All demos will be live, but we’ll have pre-recorded versions as well, just in case.
Tools used:
- Python 3 on AWS Lambda
- OpenAI GPT-4-Turbo
Talk Outline:
Intro – 5 Minutes
- Who we are
- How the project started: our obsession with efficiency
IAM and AI: Our vision – 5 Minutes
- The access request model is fundamentally broken yet auditors make us do it anyway
- How AI can be applied to make IAM and access controls more efficient and effective
- Potential security impacts and outcomes
Inputs and outputs: How we get consistent AI data and how we’re actually using it – 25 Minutes
- Data discussion: What we needed to get out of the AI bot, and so what we needed to feed into it
- LIVE DEMO: How we built the bot
-- Preparing the data
-- Prompting the LLM to achieve consistent outputs
-- Dealing with LLM hallucinations and other problems
- Integration: A brief summary of how we incorporated the bot with our access control stack
- LIVE DEMO: Real-world applications
-- Feeding real(ish) data into the bot and observing the prompt generation and LLM outputs “in slow motion” (so, with sleeps) to see and talk through the generation of outputs
-- JIT access approval via the bot
-- End-user experience optimization (abstracting away significant complexity for great UX)
What’s next - 5 minutes
- What we’ll implement next (dynamic updates of role capabilities and more)

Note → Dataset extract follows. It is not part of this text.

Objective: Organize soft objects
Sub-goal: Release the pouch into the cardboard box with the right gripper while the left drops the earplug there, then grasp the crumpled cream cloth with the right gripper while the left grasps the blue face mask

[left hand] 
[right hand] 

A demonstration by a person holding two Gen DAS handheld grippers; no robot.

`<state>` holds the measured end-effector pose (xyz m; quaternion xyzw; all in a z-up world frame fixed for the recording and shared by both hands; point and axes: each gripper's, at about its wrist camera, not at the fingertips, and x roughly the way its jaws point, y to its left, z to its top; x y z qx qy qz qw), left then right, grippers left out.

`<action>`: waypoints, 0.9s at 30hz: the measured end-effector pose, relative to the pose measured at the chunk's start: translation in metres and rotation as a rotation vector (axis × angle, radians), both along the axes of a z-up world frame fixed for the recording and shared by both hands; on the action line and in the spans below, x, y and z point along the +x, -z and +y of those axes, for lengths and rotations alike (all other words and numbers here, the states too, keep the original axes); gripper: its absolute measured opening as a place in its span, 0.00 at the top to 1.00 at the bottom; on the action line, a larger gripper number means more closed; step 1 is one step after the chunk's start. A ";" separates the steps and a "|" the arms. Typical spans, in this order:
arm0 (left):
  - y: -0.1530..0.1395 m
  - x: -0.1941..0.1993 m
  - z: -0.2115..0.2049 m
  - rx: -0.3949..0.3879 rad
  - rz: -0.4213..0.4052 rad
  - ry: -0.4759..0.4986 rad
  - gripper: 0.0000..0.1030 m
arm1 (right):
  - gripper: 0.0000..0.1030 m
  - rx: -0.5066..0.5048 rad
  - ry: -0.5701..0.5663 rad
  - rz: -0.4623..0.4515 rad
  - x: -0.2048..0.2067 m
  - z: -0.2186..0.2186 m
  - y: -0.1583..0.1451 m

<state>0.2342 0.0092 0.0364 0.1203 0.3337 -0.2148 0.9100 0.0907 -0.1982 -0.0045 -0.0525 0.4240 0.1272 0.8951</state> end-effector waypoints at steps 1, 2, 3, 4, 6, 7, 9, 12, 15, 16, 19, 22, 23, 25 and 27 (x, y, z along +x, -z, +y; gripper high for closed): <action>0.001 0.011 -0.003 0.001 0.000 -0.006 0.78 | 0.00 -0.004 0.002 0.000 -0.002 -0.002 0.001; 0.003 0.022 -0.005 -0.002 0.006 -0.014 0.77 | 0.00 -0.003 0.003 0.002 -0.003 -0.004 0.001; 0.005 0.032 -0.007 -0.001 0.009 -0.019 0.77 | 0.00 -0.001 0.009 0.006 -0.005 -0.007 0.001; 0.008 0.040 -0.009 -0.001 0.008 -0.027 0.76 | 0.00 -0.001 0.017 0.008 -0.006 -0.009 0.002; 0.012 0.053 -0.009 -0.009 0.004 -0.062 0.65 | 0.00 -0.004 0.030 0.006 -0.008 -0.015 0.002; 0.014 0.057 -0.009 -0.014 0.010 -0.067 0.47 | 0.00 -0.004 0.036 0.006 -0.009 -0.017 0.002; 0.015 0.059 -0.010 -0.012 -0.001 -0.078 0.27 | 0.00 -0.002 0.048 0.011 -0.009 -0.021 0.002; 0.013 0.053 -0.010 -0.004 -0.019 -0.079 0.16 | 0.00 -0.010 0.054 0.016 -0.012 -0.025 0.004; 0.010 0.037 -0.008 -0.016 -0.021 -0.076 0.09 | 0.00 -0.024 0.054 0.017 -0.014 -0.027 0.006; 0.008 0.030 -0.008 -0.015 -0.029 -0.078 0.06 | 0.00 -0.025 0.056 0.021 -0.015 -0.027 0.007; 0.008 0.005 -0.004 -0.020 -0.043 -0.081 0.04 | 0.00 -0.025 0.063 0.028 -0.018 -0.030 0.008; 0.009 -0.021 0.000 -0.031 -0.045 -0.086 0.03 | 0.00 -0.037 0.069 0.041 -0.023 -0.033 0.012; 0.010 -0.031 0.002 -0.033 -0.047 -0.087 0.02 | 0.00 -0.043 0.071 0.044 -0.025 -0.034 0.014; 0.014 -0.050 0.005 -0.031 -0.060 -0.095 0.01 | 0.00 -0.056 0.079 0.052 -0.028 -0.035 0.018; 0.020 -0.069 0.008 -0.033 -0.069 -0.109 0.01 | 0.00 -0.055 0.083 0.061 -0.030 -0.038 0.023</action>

- How we’ll measure impacts/success
Conclusion - 5 minutes
- Where you can follow the us/the project and get more info (we will be open sourcing the code)
- Questions?
Matthew Sullivan leads the infrastructure and identity security functions at Instacart, where he manages a talented team of individual contributors responsible for all cloud platform security controls across all three major cloud providers. Prior to joining Instacart, Matthew spent ten years at Workiva, where he helped establish and mature the company’s security program as a security engineer, infrastructure architect, and then finally as the lead product manager for IAM and security features. He is also the founder of BugAlert.org, a non-profit service that alerts the security community about time-sensitive, high-impact vulnerabilities.
Dom is a New York City-based Senior Security Engineer at Instacart, where he specializes in Cloud Security, Infrastructure, and Identity. His current focus is on developing scalable internal tooling and enhancing automation processes. Before joining Instacart, Dominic led the Security Engineering team at Latch, where he was instrumental in establishing foundational security protocols, emphasizing hardware-based controls, and Public Key Infrastructure (PKI). Before moving into security-focused roles, he also served as a Backend Engineer at Microsoft.